La Taberna de la Nava
AtrásLa Taberna de la Nava, ubicada en el epicentro social de Fuentes de Nava, concretamente en la Plaza Calvo Sotelo, es un establecimiento que genera un notable abanico de opiniones. Su identidad parece dividida entre un pasado de reconocido prestigio y un presente que los visitantes describen con experiencias muy dispares. Este local, que se asienta bajo los soportales castellanos junto al ayuntamiento, ha sido y sigue siendo un punto de encuentro para los vecinos, pero su propuesta actual dista de la que en su día le otorgó una fama considerable.
Una trayectoria de dos caras
Es imposible analizar La Taberna de la Nava sin considerar su historia. Hubo un tiempo en que este lugar era un restaurante de referencia en la comarca, atrayendo a comensales incluso desde la capital palentina. Su cocina castellana era el principal reclamo, con menciones en guías y reseñas que elogiaban platos elaborados como las carrilleras de ternera, el congrio a la sartén o un aclamado arroz con bogavante que requería reserva previa. Postres caseros y una cuidada selección de materias primas conformaban una oferta gastronómica que justificaba su reputación. Un comentario reciente incluso lo confirma, con un cliente que afirmaba echar de menos "cuando era restaurante", una frase que encapsula la transición del local.
Hoy, la percepción es diferente. La Taberna funciona principalmente como un bar de pueblo, un lugar para tomar algo en su terraza o resguardarse en un interior de ambiente rústico, decorado con ladrillo, madera y piedra que evocan las tabernas de antaño. Este cambio de enfoque parece ser el origen de la mayoría de las críticas y elogios encontrados.
Lo que sigue funcionando en La Taberna de la Nava
A pesar de las críticas, existen puntos fuertes que varios clientes destacan de forma consistente. Su ubicación es, sin duda, una de sus grandes ventajas. Situado en la plaza, ofrece una agradable terraza a la sombra donde es fácil aparcar, convirtiéndolo en una parada cómoda para tomar un café o una bebida. En el interior, sobre todo en los meses fríos, una estufa de pellets aporta una calidez que muchos agradecen.
Cuando la oferta culinaria acierta, lo hace con nota. Varios usuarios mencionan un pincho de tortilla de patatas como "espectacular". Este es un claro ejemplo de la capacidad del local para ofrecer productos de comida casera de gran calidad. Además, un detalle apreciado por muchos es que las cervezas se sirven muy frías, un requisito indispensable para muchos. El servicio también recibe elogios puntuales; algunos clientes describen el trato del camarero como "perfecto" y a una camarera como "muy maja" y resolutiva ante los problemas.
Los puntos débiles: inconsistencia y servicio
El principal problema que enfrenta La Taberna de la Nava es la inconsistencia. La experiencia de un cliente puede ser radicalmente opuesta a la del siguiente, y aquí es donde surgen las críticas más severas. Una de las quejas más recurrentes es la falta de oferta de comida. Varios comentarios señalan que es habitual que el bar no disponga de nada para comer, ni siquiera en días de eventos especiales en el pueblo, lo que ha llevado a situaciones en las que los clientes optan por llevar sus propios aperitivos.

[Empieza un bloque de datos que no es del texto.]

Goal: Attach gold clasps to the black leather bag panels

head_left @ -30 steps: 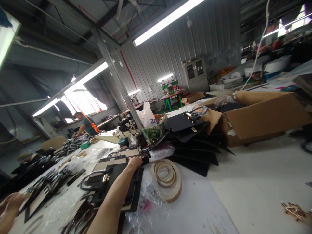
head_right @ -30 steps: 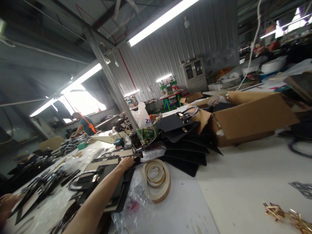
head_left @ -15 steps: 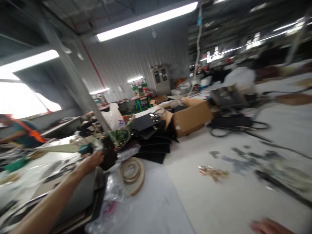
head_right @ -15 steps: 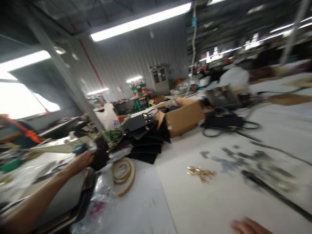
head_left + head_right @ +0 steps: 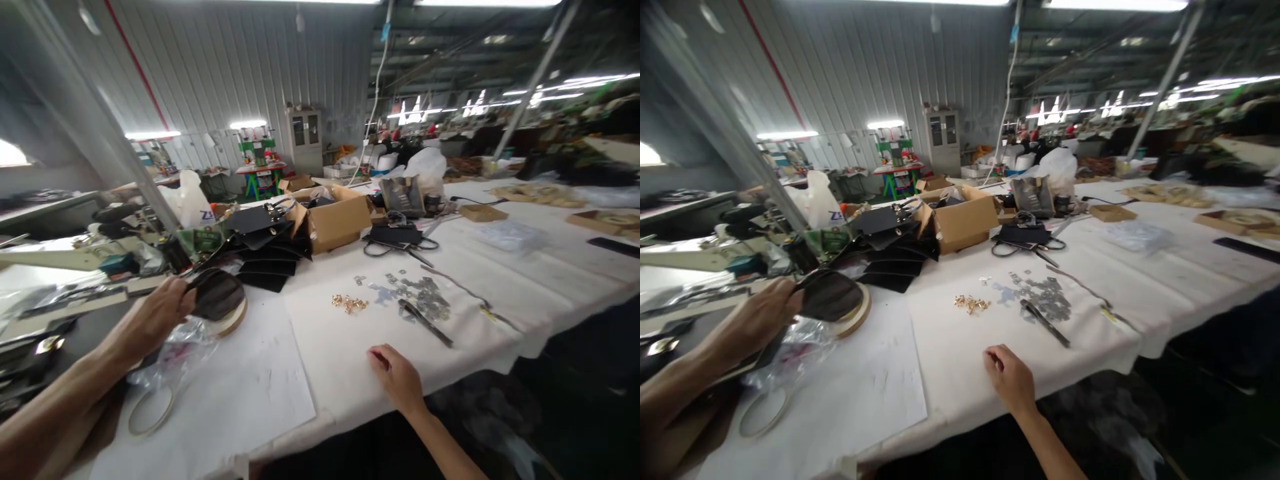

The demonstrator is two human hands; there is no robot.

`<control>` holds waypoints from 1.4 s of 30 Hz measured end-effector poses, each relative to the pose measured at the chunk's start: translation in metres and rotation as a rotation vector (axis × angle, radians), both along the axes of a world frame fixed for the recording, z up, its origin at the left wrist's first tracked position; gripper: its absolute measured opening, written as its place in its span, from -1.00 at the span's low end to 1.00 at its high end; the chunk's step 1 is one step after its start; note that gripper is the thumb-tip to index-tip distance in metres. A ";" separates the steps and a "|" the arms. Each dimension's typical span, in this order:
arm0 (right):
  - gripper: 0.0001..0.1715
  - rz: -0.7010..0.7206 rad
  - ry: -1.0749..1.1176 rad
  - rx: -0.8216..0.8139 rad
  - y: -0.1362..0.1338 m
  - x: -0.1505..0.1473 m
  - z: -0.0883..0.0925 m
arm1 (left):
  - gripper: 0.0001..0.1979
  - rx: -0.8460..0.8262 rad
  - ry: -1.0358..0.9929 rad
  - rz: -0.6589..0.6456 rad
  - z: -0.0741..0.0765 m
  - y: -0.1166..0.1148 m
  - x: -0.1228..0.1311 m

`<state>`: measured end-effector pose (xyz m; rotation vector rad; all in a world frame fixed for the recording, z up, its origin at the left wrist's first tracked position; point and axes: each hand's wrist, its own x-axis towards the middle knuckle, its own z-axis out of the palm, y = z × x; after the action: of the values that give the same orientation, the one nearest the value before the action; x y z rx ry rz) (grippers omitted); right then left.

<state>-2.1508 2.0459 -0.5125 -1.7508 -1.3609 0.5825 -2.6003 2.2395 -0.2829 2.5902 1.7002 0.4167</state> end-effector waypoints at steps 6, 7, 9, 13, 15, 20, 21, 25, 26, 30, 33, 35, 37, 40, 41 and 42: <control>-0.16 0.219 0.872 -0.236 -0.001 -0.056 0.043 | -0.65 -0.081 0.177 0.069 -0.034 -0.092 0.134; -0.08 0.230 0.997 -0.273 -0.004 -0.063 0.050 | -0.63 -0.097 0.219 0.049 -0.047 -0.107 0.154; -0.01 0.231 1.243 -0.298 -0.008 -0.071 0.059 | -0.64 -0.103 0.210 -0.031 -0.074 -0.139 0.186; -0.24 0.203 1.397 -0.320 -0.012 -0.065 0.061 | -0.69 -0.058 0.105 -0.183 -0.114 -0.197 0.228; -0.40 0.162 1.370 -0.337 -0.010 -0.057 0.056 | -0.72 -0.072 0.060 -0.176 -0.127 -0.215 0.242; -0.58 0.147 1.341 -0.310 0.001 -0.042 0.040 | -0.79 -0.191 -0.169 -0.210 -0.150 -0.237 0.247; -0.58 0.168 1.336 -0.299 0.003 -0.041 0.038 | -0.79 -0.226 -0.256 -0.191 -0.154 -0.240 0.243; -0.48 0.224 1.327 -0.226 0.005 -0.038 0.031 | -0.76 -0.429 -0.705 0.108 -0.175 -0.248 0.219; -0.47 0.228 1.319 -0.202 0.005 -0.040 0.029 | -0.71 -0.495 -0.822 0.197 -0.181 -0.248 0.214; -0.34 0.226 1.329 -0.188 -0.002 -0.055 0.027 | -0.31 -0.700 -1.402 0.410 -0.195 -0.236 0.210; -0.26 0.223 1.336 -0.162 -0.010 -0.073 0.032 | -0.06 -0.686 -1.706 0.505 -0.195 -0.214 0.215; -0.26 0.244 1.326 -0.128 -0.017 -0.083 0.038 | -0.18 -0.624 -1.695 0.525 -0.193 -0.199 0.218; -0.25 0.303 1.245 -0.105 -0.022 -0.088 0.046 | -0.36 -0.557 -1.654 0.528 -0.192 -0.188 0.219; -0.23 0.444 1.048 -0.107 -0.024 -0.084 0.058 | -0.42 -0.557 -1.752 0.542 -0.196 -0.179 0.218; -0.22 0.473 1.002 -0.119 -0.022 -0.081 0.062 | -0.43 -0.576 -1.809 0.527 -0.198 -0.178 0.217; -0.21 0.483 0.964 -0.133 -0.020 -0.078 0.065 | -0.43 -0.598 -1.857 0.510 -0.200 -0.179 0.216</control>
<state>-2.2292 2.0264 -0.4473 -0.9446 -1.0127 1.5603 -2.3842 2.0609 -0.4827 0.5087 1.1437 1.3444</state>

Cuando sí hay comida, la calidad puede ser deficiente. Una reseña muy negativa menciona unas "rabas quemadas" vendidas a un precio considerado excesivo, similar al del centro de Madrid. Este asunto del precio es otro punto de fricción. Un cliente calificó una caña de cerveza a 2,50€ en barra como "la más cara de su vida", sobre todo al no ir acompañada de ninguna tapa, ni siquiera unos cacahuetes.
El ambiente interior, descrito como oscuro y con una barra pequeña, no agrada a todos, y la actitud del personal ha sido cuestionada en ocasiones, con críticas que sugieren desgana a la hora de trabajar. Esta falta de regularidad en el servicio y en la disponibilidad de productos básicos es lo que más parece frustrar a los visitantes.
¿Qué esperar al visitar La Taberna de la Nava?
Visitar La Taberna de la Nava hoy en día requiere gestionar las expectativas. Quien busque el aclamado restaurante de cocina castellana de antaño probablemente se sienta decepcionado. Quien busque un bar de tapas fiable donde comer, se arriesga a una experiencia irregular. El local brilla como un punto de encuentro céntrico, ideal para una bebida fría en la plaza, y si hay suerte, para disfrutar de una de las mejores tortillas de la zona.
La dualidad del establecimiento es su rasgo definitorio. Es un lugar con el potencial de ofrecer momentos muy agradables gracias a su ubicación y a aciertos puntuales en su cocina y servicio, pero lastrado por una inconsistencia que genera experiencias muy negativas. Es, en esencia, un bar de pueblo con un pasado ilustre, cuyo presente depende demasiado del día en que se visite.